Dataset content below:

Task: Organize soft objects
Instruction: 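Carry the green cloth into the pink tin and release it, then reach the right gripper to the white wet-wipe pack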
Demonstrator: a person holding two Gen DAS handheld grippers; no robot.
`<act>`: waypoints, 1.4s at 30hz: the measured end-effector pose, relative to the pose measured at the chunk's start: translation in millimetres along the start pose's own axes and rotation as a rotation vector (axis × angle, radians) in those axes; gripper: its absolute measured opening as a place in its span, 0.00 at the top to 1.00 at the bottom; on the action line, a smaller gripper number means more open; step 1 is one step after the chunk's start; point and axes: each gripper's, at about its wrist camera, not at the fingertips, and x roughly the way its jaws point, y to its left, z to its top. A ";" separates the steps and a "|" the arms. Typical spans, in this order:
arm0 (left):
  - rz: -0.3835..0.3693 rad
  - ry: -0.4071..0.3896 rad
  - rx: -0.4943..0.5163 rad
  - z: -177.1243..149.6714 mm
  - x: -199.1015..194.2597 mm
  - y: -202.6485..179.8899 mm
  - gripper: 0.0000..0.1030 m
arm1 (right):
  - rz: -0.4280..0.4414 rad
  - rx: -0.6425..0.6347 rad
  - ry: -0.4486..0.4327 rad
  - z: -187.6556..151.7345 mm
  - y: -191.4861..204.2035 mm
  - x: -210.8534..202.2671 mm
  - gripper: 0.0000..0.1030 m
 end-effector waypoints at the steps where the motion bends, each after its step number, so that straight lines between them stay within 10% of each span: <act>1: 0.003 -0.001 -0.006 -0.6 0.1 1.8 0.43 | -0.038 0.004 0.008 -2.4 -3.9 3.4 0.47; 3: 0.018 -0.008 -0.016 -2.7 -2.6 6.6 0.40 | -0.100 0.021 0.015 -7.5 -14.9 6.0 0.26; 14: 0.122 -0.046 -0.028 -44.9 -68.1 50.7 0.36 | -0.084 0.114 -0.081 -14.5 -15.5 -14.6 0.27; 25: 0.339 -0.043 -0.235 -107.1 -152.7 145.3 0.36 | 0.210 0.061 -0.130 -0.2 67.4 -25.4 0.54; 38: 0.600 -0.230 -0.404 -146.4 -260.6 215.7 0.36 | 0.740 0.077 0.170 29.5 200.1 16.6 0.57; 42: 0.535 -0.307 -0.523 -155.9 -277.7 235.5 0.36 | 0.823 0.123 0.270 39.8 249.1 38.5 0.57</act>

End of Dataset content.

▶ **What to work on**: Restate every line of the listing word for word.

▶ **Exercise output**:
Task: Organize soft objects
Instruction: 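Carry the green cloth into the pink tin and release it, then reach the right gripper to the white wet-wipe pack
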Demonstrator: a person holding two Gen DAS handheld grippers; no robot.
`<act>`: waypoints, 1.4s at 30hz: the measured end-effector pose, relative to the pose measured at the chunk's start: translation in millimetres along the start pose's own axes and rotation as a rotation vector (axis × angle, radians) in those axes; gripper: its absolute measured opening as a place in its span, 0.00 at the top to 1.00 at the bottom; on the action line, a smaller gripper number means more open; step 1 is one step after the chunk's start; point and axes: each gripper's, at about its wrist camera, not at the fingertips, and x roughly the way its jaws point, y to its left, z to its top. A ";" separates the steps and a "|" the arms. Typical spans, in this order:
arm0 (left):
  - rz: -0.3835..0.3693 rad
  - ry: -0.4071..0.3896 rad
  - rx: -0.4943..0.5163 rad
  - z: -177.1243..149.6714 mm
  - x: -199.1015..194.2597 mm
  - y: -202.6485..179.8899 mm
  - gripper: 0.0000..0.1030 m
arm1 (right):
  - rz: -0.4280..0.4414 rad
  - rx: -0.6425..0.6347 rad
  - ry: -0.4486..0.4327 rad
  - z: -187.6556..151.7345 mm
  - y: -191.4861..204.2035 mm
  - x: -210.8534..202.2671 mm
  - gripper: 0.0000..0.1030 m
 end-effector waypoints at the steps where the motion bends, each after its step number, so that straight lines between them stay within 10% of each span: <act>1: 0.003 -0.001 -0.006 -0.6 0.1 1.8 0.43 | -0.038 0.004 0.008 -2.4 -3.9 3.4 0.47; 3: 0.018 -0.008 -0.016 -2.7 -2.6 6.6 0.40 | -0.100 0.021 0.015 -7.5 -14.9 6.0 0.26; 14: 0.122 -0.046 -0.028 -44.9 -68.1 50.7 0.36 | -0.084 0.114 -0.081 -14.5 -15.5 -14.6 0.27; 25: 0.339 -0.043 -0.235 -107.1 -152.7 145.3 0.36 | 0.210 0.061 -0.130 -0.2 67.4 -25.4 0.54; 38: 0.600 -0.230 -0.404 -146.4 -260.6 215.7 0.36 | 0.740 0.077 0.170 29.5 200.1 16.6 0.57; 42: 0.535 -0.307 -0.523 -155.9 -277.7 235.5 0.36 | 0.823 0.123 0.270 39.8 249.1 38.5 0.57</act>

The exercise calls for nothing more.